- [What is being asked]
Write out nothing but the lines from the first line of the entries below through the line with "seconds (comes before"; no pictures go in.

Records drawn from a dataset:
——
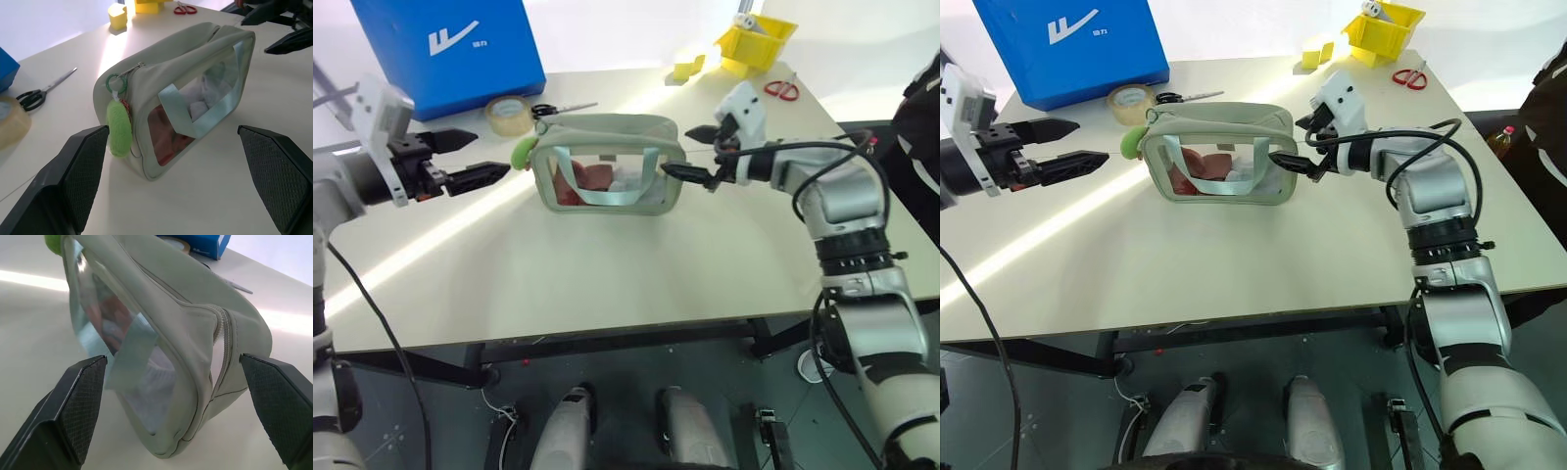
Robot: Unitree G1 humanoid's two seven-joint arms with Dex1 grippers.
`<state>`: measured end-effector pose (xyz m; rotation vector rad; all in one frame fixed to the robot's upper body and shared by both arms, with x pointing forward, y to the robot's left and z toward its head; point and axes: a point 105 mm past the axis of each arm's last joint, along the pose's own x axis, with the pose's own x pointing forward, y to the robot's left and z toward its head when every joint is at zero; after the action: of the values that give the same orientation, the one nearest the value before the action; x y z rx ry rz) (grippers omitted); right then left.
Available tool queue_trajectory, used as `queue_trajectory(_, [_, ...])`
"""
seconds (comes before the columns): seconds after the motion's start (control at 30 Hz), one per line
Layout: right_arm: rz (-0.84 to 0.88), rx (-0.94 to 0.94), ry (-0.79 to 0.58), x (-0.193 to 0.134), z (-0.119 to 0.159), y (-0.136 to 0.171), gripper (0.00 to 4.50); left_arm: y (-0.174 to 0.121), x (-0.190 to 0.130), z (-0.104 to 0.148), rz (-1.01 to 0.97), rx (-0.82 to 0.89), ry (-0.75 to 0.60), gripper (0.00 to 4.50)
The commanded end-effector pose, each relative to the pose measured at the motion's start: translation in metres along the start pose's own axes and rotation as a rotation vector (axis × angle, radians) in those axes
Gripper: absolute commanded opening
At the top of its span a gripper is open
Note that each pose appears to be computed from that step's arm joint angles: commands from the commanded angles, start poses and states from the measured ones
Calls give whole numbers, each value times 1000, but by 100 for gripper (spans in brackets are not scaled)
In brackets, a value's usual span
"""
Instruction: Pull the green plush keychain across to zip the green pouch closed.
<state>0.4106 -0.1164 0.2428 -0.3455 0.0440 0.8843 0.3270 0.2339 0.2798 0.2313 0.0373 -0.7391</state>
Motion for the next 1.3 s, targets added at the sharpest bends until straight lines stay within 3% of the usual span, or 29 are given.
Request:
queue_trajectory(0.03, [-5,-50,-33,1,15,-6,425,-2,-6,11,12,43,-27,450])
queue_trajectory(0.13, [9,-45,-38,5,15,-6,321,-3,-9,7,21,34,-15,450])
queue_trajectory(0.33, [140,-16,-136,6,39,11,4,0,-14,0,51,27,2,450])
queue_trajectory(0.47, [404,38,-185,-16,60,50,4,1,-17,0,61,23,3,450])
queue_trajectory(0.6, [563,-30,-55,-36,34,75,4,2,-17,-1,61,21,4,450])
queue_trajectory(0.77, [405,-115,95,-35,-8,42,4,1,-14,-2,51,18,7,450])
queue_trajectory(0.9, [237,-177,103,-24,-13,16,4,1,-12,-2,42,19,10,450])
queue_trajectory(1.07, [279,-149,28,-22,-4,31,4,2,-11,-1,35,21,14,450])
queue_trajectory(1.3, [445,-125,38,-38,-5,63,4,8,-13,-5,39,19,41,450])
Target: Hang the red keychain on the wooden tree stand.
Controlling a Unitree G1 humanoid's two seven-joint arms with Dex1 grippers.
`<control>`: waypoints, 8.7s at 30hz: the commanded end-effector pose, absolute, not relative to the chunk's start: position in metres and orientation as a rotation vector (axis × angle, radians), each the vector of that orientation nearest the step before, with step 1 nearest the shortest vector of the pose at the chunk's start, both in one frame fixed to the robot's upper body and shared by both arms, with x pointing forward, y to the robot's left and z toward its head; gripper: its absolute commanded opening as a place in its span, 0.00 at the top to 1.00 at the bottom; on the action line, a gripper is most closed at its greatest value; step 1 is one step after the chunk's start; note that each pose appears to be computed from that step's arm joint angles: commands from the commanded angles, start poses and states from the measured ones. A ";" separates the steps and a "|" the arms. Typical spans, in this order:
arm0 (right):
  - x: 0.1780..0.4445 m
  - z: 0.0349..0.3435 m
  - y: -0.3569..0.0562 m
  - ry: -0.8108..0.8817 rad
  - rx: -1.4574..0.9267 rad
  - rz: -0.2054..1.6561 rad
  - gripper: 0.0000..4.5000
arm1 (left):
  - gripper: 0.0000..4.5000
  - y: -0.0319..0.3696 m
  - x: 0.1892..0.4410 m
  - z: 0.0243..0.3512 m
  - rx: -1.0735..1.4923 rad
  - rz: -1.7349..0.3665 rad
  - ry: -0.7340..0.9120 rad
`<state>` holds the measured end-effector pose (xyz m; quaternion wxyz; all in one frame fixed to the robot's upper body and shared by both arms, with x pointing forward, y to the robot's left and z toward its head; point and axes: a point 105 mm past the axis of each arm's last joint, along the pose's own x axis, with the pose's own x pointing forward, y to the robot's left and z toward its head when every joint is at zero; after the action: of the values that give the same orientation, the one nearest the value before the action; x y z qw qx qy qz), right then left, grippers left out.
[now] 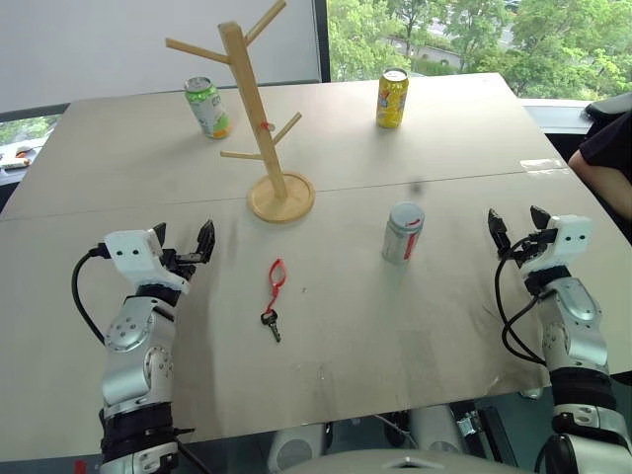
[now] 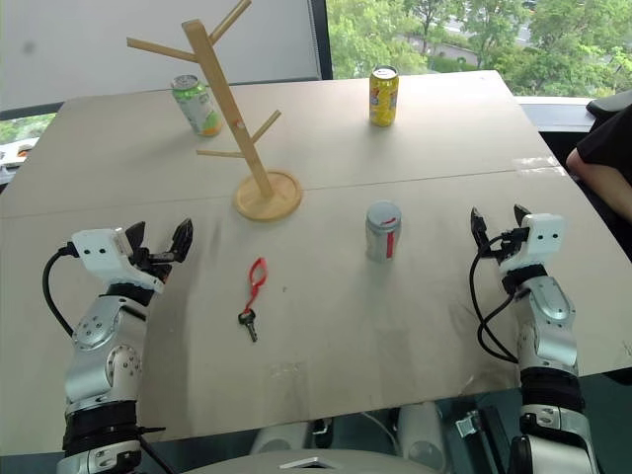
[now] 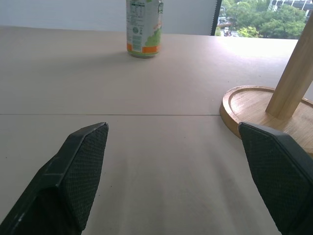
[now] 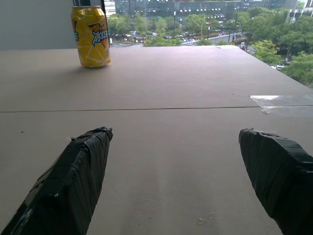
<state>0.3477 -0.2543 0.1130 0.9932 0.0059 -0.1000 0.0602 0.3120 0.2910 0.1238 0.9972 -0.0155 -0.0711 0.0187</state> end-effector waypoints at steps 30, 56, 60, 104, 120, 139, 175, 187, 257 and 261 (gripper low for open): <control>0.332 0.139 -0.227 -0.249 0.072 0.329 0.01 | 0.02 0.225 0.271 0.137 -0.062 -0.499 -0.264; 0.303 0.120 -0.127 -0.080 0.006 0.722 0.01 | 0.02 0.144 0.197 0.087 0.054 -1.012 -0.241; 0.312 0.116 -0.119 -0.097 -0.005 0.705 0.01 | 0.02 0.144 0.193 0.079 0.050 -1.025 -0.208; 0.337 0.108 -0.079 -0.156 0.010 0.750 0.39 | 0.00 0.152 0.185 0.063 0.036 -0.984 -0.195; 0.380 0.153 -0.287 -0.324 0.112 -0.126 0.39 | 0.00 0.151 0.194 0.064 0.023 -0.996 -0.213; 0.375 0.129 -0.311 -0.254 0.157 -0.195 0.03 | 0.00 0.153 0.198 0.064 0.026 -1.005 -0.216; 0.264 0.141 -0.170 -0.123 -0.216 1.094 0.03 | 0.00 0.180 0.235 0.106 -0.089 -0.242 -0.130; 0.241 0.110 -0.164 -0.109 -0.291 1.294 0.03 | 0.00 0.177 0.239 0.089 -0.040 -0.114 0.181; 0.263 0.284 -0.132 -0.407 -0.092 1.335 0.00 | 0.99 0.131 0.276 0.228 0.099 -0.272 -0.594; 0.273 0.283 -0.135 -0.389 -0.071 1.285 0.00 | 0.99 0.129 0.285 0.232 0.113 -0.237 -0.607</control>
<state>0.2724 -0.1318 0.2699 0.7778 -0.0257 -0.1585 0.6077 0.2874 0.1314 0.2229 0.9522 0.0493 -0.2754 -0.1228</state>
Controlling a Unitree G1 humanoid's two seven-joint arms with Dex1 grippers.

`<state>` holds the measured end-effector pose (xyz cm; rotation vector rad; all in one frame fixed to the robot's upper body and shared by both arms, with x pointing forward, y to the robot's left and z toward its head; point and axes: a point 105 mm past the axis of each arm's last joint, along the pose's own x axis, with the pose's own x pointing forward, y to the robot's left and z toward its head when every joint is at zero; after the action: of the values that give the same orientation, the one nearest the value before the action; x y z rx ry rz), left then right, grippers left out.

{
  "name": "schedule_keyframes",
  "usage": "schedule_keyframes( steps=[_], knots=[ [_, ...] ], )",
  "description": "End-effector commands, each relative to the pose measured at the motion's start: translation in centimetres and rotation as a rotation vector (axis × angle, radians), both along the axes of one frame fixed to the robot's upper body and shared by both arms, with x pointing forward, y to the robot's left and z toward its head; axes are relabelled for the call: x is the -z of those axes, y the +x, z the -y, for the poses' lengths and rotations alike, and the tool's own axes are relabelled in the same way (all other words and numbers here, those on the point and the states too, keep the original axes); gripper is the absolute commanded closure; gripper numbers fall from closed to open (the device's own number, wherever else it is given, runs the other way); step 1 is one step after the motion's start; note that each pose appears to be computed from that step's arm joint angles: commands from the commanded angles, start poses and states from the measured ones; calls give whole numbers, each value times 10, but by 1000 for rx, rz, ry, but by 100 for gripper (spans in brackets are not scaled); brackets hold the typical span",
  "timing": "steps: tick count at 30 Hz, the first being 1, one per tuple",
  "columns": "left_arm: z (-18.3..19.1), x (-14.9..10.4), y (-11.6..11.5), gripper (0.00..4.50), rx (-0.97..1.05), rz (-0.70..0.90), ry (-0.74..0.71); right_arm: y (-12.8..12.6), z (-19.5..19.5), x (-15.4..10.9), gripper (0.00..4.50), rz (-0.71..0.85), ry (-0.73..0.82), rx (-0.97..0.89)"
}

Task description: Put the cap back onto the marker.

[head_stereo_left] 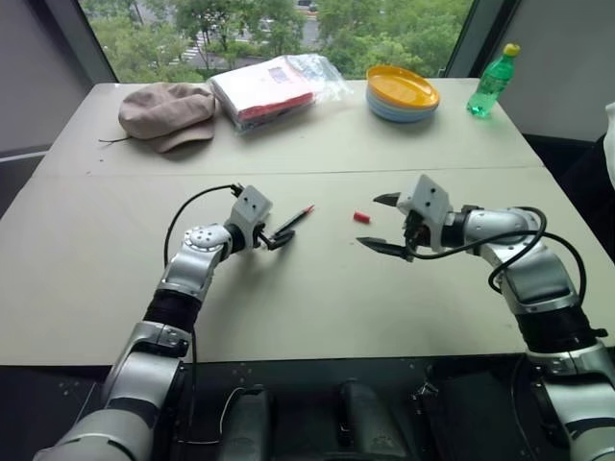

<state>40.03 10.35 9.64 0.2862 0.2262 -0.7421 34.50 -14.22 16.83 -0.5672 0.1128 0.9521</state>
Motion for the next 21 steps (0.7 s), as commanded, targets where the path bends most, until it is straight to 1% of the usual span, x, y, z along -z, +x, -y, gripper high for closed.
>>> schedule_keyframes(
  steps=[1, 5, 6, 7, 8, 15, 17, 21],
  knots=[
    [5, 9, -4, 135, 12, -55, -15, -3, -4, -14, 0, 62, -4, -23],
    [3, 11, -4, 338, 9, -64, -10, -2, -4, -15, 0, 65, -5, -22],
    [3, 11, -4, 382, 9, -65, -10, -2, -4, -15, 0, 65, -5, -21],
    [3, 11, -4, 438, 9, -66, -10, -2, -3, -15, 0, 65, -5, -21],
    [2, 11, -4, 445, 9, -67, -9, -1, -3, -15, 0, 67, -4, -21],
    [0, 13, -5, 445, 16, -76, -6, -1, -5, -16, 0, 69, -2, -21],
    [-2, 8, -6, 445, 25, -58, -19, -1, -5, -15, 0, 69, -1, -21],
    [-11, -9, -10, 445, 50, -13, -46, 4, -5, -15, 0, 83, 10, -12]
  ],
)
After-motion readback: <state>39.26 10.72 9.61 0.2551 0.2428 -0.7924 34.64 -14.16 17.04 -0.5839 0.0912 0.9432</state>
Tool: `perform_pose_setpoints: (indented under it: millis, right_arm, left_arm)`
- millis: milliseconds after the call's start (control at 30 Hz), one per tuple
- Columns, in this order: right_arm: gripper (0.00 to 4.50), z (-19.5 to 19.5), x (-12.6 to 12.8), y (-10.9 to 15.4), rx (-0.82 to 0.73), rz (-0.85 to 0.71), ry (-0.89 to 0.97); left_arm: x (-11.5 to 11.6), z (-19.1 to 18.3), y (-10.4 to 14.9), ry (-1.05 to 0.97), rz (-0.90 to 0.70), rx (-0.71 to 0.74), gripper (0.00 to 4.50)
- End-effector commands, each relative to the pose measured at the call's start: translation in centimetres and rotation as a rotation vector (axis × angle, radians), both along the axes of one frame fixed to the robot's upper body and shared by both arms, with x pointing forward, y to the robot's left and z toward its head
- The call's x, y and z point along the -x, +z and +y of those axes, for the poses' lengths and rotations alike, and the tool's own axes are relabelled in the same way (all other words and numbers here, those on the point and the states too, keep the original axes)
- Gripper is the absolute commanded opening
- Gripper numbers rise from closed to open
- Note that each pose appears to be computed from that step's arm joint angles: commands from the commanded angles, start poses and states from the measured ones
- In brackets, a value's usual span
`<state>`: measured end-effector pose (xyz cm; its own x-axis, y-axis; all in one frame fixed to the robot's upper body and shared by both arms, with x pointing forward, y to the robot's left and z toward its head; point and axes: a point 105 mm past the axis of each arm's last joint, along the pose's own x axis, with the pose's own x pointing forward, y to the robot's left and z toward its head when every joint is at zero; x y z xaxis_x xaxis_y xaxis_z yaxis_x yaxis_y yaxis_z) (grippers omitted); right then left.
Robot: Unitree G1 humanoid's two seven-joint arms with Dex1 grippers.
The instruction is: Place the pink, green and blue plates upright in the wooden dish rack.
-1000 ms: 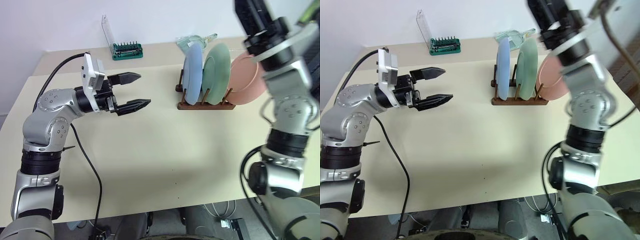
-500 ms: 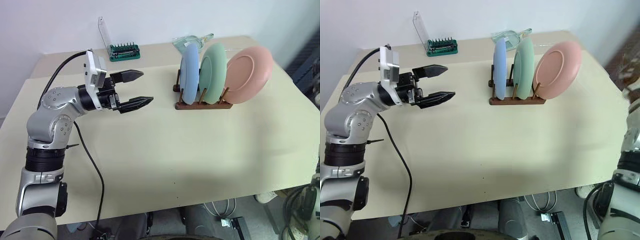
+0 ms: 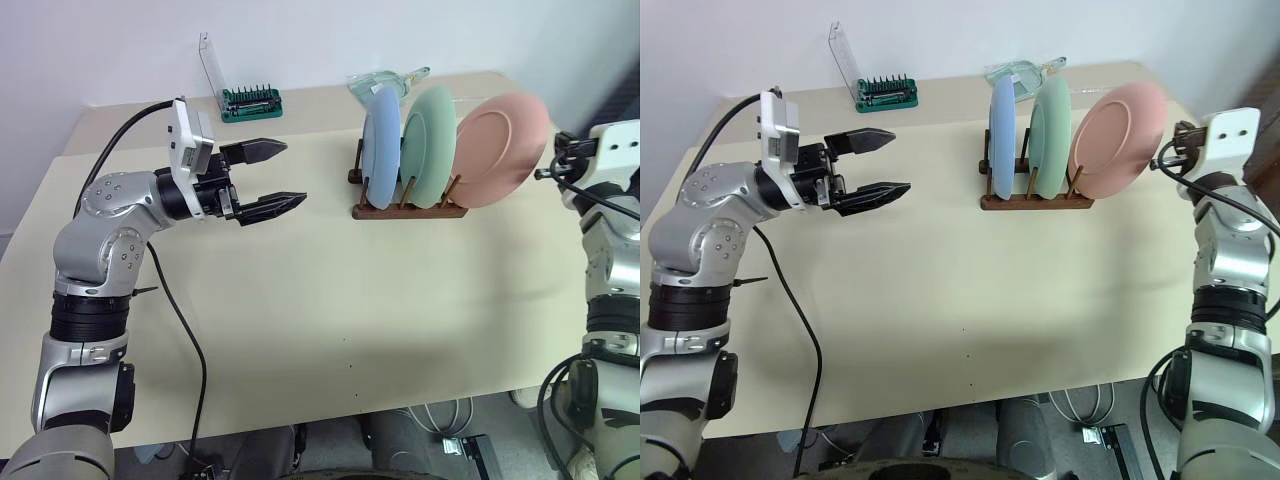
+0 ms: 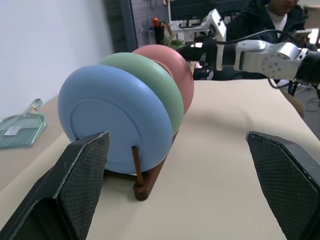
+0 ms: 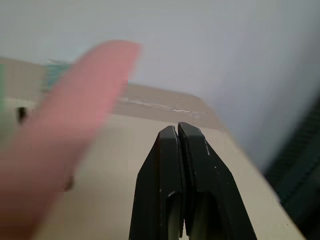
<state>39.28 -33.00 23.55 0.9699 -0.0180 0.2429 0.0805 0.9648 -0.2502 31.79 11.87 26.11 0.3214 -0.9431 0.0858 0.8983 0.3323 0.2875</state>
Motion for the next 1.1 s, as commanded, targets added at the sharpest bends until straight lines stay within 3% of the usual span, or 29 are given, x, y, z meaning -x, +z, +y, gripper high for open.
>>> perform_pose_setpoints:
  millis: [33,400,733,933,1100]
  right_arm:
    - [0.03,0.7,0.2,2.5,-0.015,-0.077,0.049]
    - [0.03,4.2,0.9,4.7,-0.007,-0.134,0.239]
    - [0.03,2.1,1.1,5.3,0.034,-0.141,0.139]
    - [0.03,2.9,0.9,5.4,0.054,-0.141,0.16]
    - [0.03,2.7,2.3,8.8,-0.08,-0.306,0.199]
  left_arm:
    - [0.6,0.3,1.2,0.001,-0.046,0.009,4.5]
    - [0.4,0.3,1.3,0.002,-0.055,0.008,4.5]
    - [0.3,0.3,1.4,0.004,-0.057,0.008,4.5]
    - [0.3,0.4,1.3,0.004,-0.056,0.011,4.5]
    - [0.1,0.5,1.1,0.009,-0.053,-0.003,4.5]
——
- [Task response]
Robot: Unitree G1 humanoid's two seven-joint arms with Dex1 grippers.
`<state>`: measured end-effector pose (xyz m; rotation vector rad; all in one frame fixed to the robot's upper body and shared by both arms, with x pointing forward, y to the robot's left and z toward its head; point and axes: a point 105 mm past the axis of each arm's last joint, along the pose's own x axis, with the pose's own x pointing forward, y to the robot's left and z toward its head when every joint is at zero; after the action: of the values that give the same orientation, the one nearest the value before the action; x y z rx ry rz) (grippers omitted); right then left.
Available tool queue_trajectory, used as `queue_trajectory(_, [_, ...])`
"""
seconds (comes before the columns): seconds after the motion's start (control at 30 Hz), one per line

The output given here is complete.